问题
I have an array of bytes (unsigned char *
) that must be converted to integer. Integers are represented over three bytes. This is what I have done
//bytes array is allocated and filled
//allocating space for intBuffer (uint32_t)
unsigned long i = 0;
uint32_t number;
for(; i<size_tot; i+=3){
uint32_t number = (bytes[i]<<16) | (bytes[i+1]<<8) | bytes[i+2];
intBuffer[number]++;
}
This piece of code does its jobs well but it is incredibly slow due to the three accesses in memory (especially for big values of size_tot
, in the order of 3000000
). Is there a way to do it faster and increase performance?
回答1:
The correct answer is almost always:
Write correct code, enable optimisations, trust your compiler.
given:
void count_values(std::array<uint32_t, 256^3>& results,
const unsigned char* from,
const unsigned char* to)
{
for(; from != to; from = std::next(from, 3)) {
++results[(*from << 16) | (*std::next(from, 1) << 8) | *(std::next(from,2))];
}
}
compiled with -O3
Yields (explanatory comments inlined):
__Z12count_valuesRNSt3__15arrayIjLm259EEEPKhS4_: ## @_Z12count_valuesRNSt3__15arrayIjLm259EEEPKhS4_
.cfi_startproc
## BB#0:
pushq %rbp
Ltmp0:
.cfi_def_cfa_offset 16
Ltmp1:
.cfi_offset %rbp, -16
movq %rsp, %rbp
Ltmp2:
.cfi_def_cfa_register %rbp
jmp LBB0_2
.align 4, 0x90
LBB0_1: ## %.lr.ph
## in Loop: Header=BB0_2 Depth=1
# dereference from and extend the 8-bit value to 32 bits
movzbl (%rsi), %eax
shlq $16, %rax # shift left 16
movzbl 1(%rsi), %ecx # dereference *(from+1) and extend to 32bits by padding with zeros
shlq $8, %rcx # shift left 8
orq %rax, %rcx # or into above result
movzbl 2(%rsi), %eax # dreference *(from+2) and extend to 32bits
orq %rcx, %rax # or into above result
incl (%rdi,%rax,4) # increment the correct counter
addq $3, %rsi # from += 3
LBB0_2: ## %.lr.ph
## =>This Inner Loop Header: Depth=1
cmpq %rdx, %rsi # while from != to
jne LBB0_1
## BB#3: ## %._crit_edge
popq %rbp
retq
.cfi_endproc
Notice that there is no need to stray away from standard constructs or standard calls. The compiler produces perfect code.

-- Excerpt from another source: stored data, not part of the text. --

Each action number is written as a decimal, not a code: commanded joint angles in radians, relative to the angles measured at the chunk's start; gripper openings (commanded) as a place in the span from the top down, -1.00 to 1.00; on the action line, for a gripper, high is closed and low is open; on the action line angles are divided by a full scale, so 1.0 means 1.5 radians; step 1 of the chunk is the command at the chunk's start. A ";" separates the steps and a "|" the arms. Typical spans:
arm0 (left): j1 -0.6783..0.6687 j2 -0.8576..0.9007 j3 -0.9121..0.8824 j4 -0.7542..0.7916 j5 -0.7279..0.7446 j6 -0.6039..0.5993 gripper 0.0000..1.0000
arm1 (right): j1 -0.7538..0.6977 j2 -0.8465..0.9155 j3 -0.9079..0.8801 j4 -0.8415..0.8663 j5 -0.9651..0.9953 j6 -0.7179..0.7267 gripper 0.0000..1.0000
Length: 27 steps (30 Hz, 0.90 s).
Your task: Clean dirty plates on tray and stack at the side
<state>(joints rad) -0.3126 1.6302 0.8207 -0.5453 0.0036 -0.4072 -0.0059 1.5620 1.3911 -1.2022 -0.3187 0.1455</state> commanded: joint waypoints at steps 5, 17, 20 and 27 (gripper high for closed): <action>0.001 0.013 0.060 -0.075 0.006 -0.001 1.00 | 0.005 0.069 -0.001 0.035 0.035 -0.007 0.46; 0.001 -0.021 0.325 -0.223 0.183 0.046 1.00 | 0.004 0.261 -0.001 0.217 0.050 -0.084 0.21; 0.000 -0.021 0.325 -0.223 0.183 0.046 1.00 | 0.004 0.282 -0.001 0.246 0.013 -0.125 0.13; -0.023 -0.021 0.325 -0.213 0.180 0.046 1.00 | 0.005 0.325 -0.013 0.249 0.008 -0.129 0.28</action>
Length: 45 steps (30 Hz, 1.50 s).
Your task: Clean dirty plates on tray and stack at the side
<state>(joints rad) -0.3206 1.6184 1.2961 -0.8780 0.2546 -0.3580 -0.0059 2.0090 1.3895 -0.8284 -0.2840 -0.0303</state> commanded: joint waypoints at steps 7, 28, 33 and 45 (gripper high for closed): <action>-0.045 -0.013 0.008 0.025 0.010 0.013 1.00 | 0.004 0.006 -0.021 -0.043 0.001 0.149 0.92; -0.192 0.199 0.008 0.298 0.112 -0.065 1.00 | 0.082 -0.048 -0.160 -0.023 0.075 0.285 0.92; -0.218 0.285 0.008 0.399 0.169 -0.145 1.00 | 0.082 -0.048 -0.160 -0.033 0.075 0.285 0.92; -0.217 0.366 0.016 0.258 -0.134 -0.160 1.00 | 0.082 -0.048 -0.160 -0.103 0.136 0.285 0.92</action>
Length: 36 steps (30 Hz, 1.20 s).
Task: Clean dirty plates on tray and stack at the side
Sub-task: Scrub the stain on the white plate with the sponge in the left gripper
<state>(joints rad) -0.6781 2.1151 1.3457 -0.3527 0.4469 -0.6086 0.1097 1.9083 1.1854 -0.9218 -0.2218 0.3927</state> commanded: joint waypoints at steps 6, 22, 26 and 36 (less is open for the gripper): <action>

To further prove the point, let's go crazy and write a custom iterator that allows us to reduce the function to this:
void count_values(std::array<uint32_t, 256^3>& results,
byte_triple_iterator from,
byte_triple_iterator to)
{
assert(iterators_correct(from, to));
while(from != to) {
++results[*from++];
}
}
And here is a (basic) implementation of such an iterator:
struct byte_triple_iterator
{
constexpr byte_triple_iterator(const std::uint8_t* p)
: _ptr(p)
{}
std::uint32_t operator*() const noexcept {
return (*_ptr << 16) | (*std::next(_ptr, 1) << 8) | *(std::next(_ptr,2));
}
byte_triple_iterator& operator++() noexcept {
_ptr = std::next(_ptr, 3);
return *this;
}
byte_triple_iterator operator++(int) noexcept {
auto copy = *this;
_ptr = std::next(_ptr, 3);
return copy;
}
constexpr const std::uint8_t* byte_ptr() const {
return _ptr;
}
private:
friend bool operator<(const byte_triple_iterator& from, const byte_triple_iterator& to)
{
return from._ptr < to._ptr;
}
friend bool operator==(const byte_triple_iterator& from, const byte_triple_iterator& to)
{
return from._ptr == to._ptr;
}
friend bool operator!=(const byte_triple_iterator& from, const byte_triple_iterator& to)
{
return not(from == to);
}
friend std::ptrdiff_t byte_difference(const byte_triple_iterator& from, const byte_triple_iterator& to)
{
return to._ptr - from._ptr;
}
const std::uint8_t* _ptr;
};
bool iterators_correct(const byte_triple_iterator& from,
const byte_triple_iterator& to)
{
if (not(from < to))
return false;
auto dist = to.byte_ptr() - from.byte_ptr();
return dist % 3 == 0;
}
Now what to we have?
- an assert to check that our source is indeed exactly the correct length (in debug build)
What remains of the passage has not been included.